Migrating from Speech-to-Text v1 to v2

Speech-to-Text API v2 brings the latest Google Cloud API design for customers to meet enterprise security and regulatory requirements out of the box.

These requirements are realized through the following:

  • Data Residency: Speech-to-Text v2 offers the broad range of our existing transcription models in Google Cloud regions such as Belgium or Singapore. This allows the invocation of our transcription models through a fully regionalized service.

  • Recognizer Resourcefulness: Recognizers are reusable recognition configurations that can contain a combination of model, language, and features. This resourceful implementation eliminates the need for dedicated service accounts for authentication and authorization.

  • Logging: Resource creation and transcriptions generate logs available in the Google Cloud console, allowing for better telemetry and debugging.

  • Encryption: Speech-to-Text v2 supports Customer-managed encryption keys for all resources as well as batch transcription.

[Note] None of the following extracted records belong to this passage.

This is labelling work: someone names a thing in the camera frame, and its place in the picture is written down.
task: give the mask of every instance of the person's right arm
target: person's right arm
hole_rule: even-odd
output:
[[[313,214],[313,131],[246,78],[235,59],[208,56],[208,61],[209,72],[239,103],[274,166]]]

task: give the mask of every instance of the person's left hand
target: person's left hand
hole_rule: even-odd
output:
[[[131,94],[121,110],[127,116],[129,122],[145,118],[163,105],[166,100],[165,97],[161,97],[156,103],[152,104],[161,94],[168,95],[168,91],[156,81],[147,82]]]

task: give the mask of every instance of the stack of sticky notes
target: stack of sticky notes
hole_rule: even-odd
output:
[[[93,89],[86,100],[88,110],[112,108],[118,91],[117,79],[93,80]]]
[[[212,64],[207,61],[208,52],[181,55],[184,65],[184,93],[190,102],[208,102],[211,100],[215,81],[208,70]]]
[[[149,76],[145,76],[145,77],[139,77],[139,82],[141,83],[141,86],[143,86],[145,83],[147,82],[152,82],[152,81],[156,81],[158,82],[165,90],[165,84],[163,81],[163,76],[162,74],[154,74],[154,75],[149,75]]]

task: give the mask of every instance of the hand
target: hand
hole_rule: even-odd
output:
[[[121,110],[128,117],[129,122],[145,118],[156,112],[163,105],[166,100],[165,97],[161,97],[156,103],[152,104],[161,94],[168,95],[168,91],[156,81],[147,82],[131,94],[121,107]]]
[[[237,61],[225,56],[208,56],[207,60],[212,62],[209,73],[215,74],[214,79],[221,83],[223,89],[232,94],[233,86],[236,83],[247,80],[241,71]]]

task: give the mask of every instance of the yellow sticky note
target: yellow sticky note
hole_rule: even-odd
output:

  • Audio Auto-Detect: Speech-to-Text v2 can automatically detect the sample rate, channel count, and format of your audio files, without needing to provide that information in the request configuration.

Migrating from v1 to v2

Migration from the v1 API to the v2 API does not happen automatically. Minimal implementation changes are required to take advantage of the feature set.

Migrating in API

Similar to Speech-to-Text v1, to transcribe audio, you need to create a RecognitionConfig by selecting the language of your audio and the recognition model of your choice:

Python

from google.cloud.speech_v2 import SpeechClient
from google.cloud.speech_v2.types import cloud_speech


def quickstart_v2(
    project_id: str,
    audio_file: str,
) -> cloud_speech.RecognizeResponse:
    """Transcribe an audio file."""
    # Instantiates a client
    client = SpeechClient()

    # Reads a file as bytes
    with open(audio_file, "rb") as f:
        content = f.read()

    config = cloud_speech.RecognitionConfig(
        auto_decoding_config=cloud_speech.AutoDetectDecodingConfig(),
        language_codes=["en-US"],
        model="long",
    )

    request = cloud_speech.RecognizeRequest(
        recognizer=f"projects/{project_id}/locations/global/recognizers/_",
        config=config,
        content=content,
    )

    # Transcribes the audio into text
    response = client.recognize(request=request)

    for result in response.results:
        print(f"Transcript: {result.alternatives[0].transcript}")

    return response

If needed, select a region in which you want to use the Speech-to-Text API, and check the language and model availability in that region:

Python

from google.api_core.client_options import ClientOptions
from google.cloud.speech_v2 import SpeechClient
from google.cloud.speech_v2.types import cloud_speech


def change_speech_v2_location(
    project_id: str,
    location: str,
    audio_file: str,
) -> cloud_speech.RecognizeResponse:
    """Transcribe an audio file in a specific region."""
    # Instantiates a client to a regionalized Speech endpoint.
    client = SpeechClient(
        client_options=ClientOptions(
            api_endpoint=f"{location}-speech.googleapis.com",
        )
    )

    # Reads a file as bytes
    with open(audio_file, "rb") as f:
        content = f.read()

    config = cloud_speech.RecognitionConfig(
        auto_decoding_config=cloud_speech.AutoDetectDecodingConfig(),
        language_codes=["en-US"],
        model="long",
    )

    request = cloud_speech.RecognizeRequest(
        recognizer=f"projects/{project_id}/locations/{location}/recognizers/_",
        config=config,
        content=content,
    )

    # Transcribes the audio into text
    response = client.recognize(request=request)

    for result in response.results:
        print(f"Transcript: {result.alternatives[0].transcript}")

    return response

Optionally, create a recognizer resource if you need to reuse a specific recognition configuration across many transcription requests:

Python

from google.cloud.speech_v2 import SpeechClient
from google.cloud.speech_v2.types import cloud_speech


def create_recognizer(project_id: str, recognizer_id: str) -> cloud_speech.Recognizer:
    # Instantiates a client
    client = SpeechClient()

    request = cloud_speech.CreateRecognizerRequest(
        parent=f"projects/{project_id}/locations/global",
        recognizer_id=recognizer_id,
        recognizer=cloud_speech.Recognizer(
            default_recognition_config=cloud_speech.RecognitionConfig(
                language_codes=["en-US"], model="long"
            ),
        ),
    )

    operation = client.create_recognizer(request=request)
    recognizer = operation.result()

    print("Created Recognizer:", recognizer.name)
    return recognizer

There are other differences in the requests and responses in the new v2 API. For more details, see the reference documentation.

Migrating in UI

To migrate through Speech Google Cloud console, follow these steps:

  1. Go to Speech Google Cloud console.

  2. Navigate to the Transcriptions Page.

  3. Click New Transcription and select your audio in the Audio configuration tab.

  4. In the Transcription options tab, select V2.